Is it just because the The Secretary of the Department of Health and Human Services is still negotiating the prices with insurers as they flail to set up all of the necessary insurance exchanges?
Or might it be because the price shock is going to be so significant that, politically, it would be unwise to mention?
Or maybe, despite the higher price, coverage won't be so keen after all?
From the Chicago Tribune this morning:
It could be that HHS is keeping a lid on rates because it wants to avoid a California-like debacle.
Last month, California officials crowed that health insurance premiums would fall in their Obamacare exchange. "This is a home run for consumers in every region of California," said the exchange's executive director.
But California officials were off base, according to economists who scrutinized the figures.
Some insurers reportedly controlled costs by cutting out the most expensive hospitals and doctors from their networks and by boosting patients' out-of-pocket payments. "The premiums for the policies that will be offered ... are much higher than analogous plans being sold today," Daniel Kessler, a professor of business and law at Stanford University, wrote in a Wall Street Journal op-ed.
Bottom line: The cost of health insurance in California and the rest of the country will spike for many people, especially the young. At the same time, millions of Americans will be pushed into fledgling, sure-to-be-glitchy exchanges to buy that insurance.
With roughly 100 days before the Oct. 1 opening of exchanges nationwide, federal and state officials have blown deadlines and remain tangled in regulatory confusion, according to twin reports last week from the Government Accountability Office.
Many states running their own small-business exchanges, for example, hadn't finished nearly half the tasks that were supposed to have been done by the end of March, the GAO said. Some states have scaled back offerings to meet the deadline. Others have abandoned the idea of running their own markets and ceded control to the feds.
"Whether (the Centers for Medicare and Medicaid Services') contingency planning will assure the timely and smooth implementation of the exchanges by October 2013 cannot yet be determined," the GAO noted in a rousing vote of no confidence.
The states are scrambling to install a complex system that relies on computers to share data with the Internal Revenue Service, state tax offices, Medicaid, Medicare and other agencies in order to verify customer information. A consultant for Utah's exchange told The Wall Street Journal: "Something will be up and running on Oct. 1. It will be full of issues, bugs and technological challenges." Ack.
The states also need to train tens of thousands of customer service agents to help customers navigate the exchanges. A massive public outreach campaign looms.
Maybe the real reason that politicians are so wary about revealing real insurance costs to America's populace until the last minute is because the curtain of health care costs will rise, in plain dollars and cents, to their electorate.
Suddenly, American's will see that "health care for all" doesn't mean "health care for free." Suddenly, "affordable health care" might not seem so "affordable" after all. Then they'll realize that this law is the most expensive, unread law to ever be imposed on each of us. And that's before the IRS gets involved in making sure we pay for it.
No wonder they're so quiet about costs.
-Wes
4 comments:
Yes, costs will go up. Anytime government intrudes on the market, the costs of goods and services go up, and quality of those goods and services go down.

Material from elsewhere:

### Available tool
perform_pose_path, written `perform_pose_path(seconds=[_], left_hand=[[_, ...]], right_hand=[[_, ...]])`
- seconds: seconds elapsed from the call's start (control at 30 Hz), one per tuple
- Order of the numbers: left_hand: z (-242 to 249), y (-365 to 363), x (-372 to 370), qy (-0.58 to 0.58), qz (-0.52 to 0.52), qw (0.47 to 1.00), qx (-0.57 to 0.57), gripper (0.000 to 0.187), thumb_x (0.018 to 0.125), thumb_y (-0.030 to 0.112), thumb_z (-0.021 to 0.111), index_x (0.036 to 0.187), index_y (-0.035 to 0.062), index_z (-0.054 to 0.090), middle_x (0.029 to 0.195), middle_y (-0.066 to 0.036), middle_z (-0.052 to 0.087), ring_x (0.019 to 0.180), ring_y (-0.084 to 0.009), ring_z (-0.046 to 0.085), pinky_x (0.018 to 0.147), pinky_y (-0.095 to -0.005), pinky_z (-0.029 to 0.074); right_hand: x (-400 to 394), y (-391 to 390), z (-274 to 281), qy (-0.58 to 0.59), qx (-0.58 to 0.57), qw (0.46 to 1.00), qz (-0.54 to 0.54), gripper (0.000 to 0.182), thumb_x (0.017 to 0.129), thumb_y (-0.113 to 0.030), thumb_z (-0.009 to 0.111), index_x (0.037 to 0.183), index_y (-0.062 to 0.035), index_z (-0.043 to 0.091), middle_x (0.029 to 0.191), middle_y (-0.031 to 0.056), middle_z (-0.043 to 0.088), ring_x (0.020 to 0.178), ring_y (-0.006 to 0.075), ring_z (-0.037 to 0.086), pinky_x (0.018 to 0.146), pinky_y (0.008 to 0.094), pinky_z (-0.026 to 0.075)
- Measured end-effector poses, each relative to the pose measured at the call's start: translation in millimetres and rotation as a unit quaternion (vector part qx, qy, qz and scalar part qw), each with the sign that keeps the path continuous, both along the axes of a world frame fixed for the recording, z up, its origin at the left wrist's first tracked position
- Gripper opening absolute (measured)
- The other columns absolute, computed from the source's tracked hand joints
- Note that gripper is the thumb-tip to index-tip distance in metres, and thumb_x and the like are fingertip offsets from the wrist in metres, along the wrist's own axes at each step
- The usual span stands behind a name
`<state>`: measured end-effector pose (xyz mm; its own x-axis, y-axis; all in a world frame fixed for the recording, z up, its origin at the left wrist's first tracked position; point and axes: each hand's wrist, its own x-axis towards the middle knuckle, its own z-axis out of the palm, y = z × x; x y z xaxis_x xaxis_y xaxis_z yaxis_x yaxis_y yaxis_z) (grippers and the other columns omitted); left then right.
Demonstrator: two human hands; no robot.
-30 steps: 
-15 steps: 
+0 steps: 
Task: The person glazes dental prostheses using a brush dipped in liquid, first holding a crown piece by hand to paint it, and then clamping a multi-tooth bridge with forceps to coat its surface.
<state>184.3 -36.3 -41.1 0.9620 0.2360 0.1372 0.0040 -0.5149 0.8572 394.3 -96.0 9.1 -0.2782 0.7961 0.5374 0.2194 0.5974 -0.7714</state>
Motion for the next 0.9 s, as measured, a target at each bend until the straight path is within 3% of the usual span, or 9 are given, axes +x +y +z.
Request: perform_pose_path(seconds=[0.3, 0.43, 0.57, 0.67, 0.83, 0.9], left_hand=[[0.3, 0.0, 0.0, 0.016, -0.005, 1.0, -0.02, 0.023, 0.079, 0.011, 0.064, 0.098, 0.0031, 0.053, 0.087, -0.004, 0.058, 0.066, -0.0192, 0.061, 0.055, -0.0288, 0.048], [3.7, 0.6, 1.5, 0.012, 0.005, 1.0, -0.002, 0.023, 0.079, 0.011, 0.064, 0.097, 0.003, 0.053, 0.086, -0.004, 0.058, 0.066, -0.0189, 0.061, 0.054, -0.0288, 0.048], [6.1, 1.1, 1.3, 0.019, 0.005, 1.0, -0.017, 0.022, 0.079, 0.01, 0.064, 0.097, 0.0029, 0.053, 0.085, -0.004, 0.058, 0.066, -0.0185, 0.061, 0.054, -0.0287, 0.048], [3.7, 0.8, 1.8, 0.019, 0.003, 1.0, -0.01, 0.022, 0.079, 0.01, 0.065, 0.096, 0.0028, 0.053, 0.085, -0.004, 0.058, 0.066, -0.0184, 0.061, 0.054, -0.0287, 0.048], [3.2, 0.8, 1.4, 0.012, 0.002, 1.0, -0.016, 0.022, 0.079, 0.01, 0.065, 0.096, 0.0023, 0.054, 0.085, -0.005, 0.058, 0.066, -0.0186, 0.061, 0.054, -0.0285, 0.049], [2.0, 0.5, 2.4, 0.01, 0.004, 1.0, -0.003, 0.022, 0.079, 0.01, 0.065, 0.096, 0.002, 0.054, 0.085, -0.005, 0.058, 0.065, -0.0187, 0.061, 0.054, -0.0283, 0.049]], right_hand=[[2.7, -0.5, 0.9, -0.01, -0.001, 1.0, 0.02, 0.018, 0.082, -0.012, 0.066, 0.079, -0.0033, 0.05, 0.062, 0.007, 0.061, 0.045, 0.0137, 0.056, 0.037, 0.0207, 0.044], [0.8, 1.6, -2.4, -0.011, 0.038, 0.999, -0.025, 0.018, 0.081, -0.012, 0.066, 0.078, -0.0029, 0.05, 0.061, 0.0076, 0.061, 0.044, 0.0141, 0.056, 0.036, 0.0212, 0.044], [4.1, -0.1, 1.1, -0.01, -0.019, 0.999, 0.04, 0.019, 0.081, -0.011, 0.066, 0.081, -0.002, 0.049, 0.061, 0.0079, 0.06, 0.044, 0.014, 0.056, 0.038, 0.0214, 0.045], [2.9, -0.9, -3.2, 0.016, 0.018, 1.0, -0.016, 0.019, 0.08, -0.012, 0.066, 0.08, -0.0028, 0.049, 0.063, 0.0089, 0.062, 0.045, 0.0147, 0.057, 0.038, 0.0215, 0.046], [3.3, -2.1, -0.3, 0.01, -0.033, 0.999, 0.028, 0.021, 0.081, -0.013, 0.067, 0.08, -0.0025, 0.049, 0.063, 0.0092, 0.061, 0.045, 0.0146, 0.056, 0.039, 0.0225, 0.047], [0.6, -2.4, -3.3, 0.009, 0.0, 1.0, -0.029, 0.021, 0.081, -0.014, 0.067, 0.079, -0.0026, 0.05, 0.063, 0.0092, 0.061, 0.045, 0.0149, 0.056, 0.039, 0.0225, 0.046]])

How I long for the days when I could walk into my dentist with a toothache and get treated, pay 30 bucks at the front desk and walk out the door. The last time I did that, there was paperwork galore, x-rays, an hour-long wait, and the cost: $295.00 for the same amount of the Dr.'s time, and the exact same tools used as when I'd had the treatment for 30 bucks.
I have tried unsuccessfully for months to get more information from my health insurance provider, Regence. My family has bought an individual, catastrophic, high-deductible, HSA plan for many years and it has suited us just fine, even though premiums have gone up 85% since 2009. The customer service reps at Regence tell me they simply don't know if I will still be able to get that plan or not. So even customer service doesn't understand the details of the ACA and how it will affect policy holders. I have no clue what kind of a plan at what price I will be forced to buy. Frustrated and anxious best describe my feelings about the ACA.
I have to agree with the Anon, it was so much easier back in the day. But now we have to deal with insurance and of course the government has to butt in as well. I know this when they do finally announce the cost, people are going to be pissed. And the millions of people who were excited for Obamacare are going to be really upset.
As a physician I was 'invited' to be a part of UNITED health care 'exchanges'
In fact I have to write a letter declining my participation if that is my choice.
This will be my choice as the payment to me for the majority of the codes I bill will be 40% to 60% lower than medicare rates.
I fear it will COST ME MONEY to see these patients.
Yes, this is one of the ways that the affordable care act, is actually not affordable.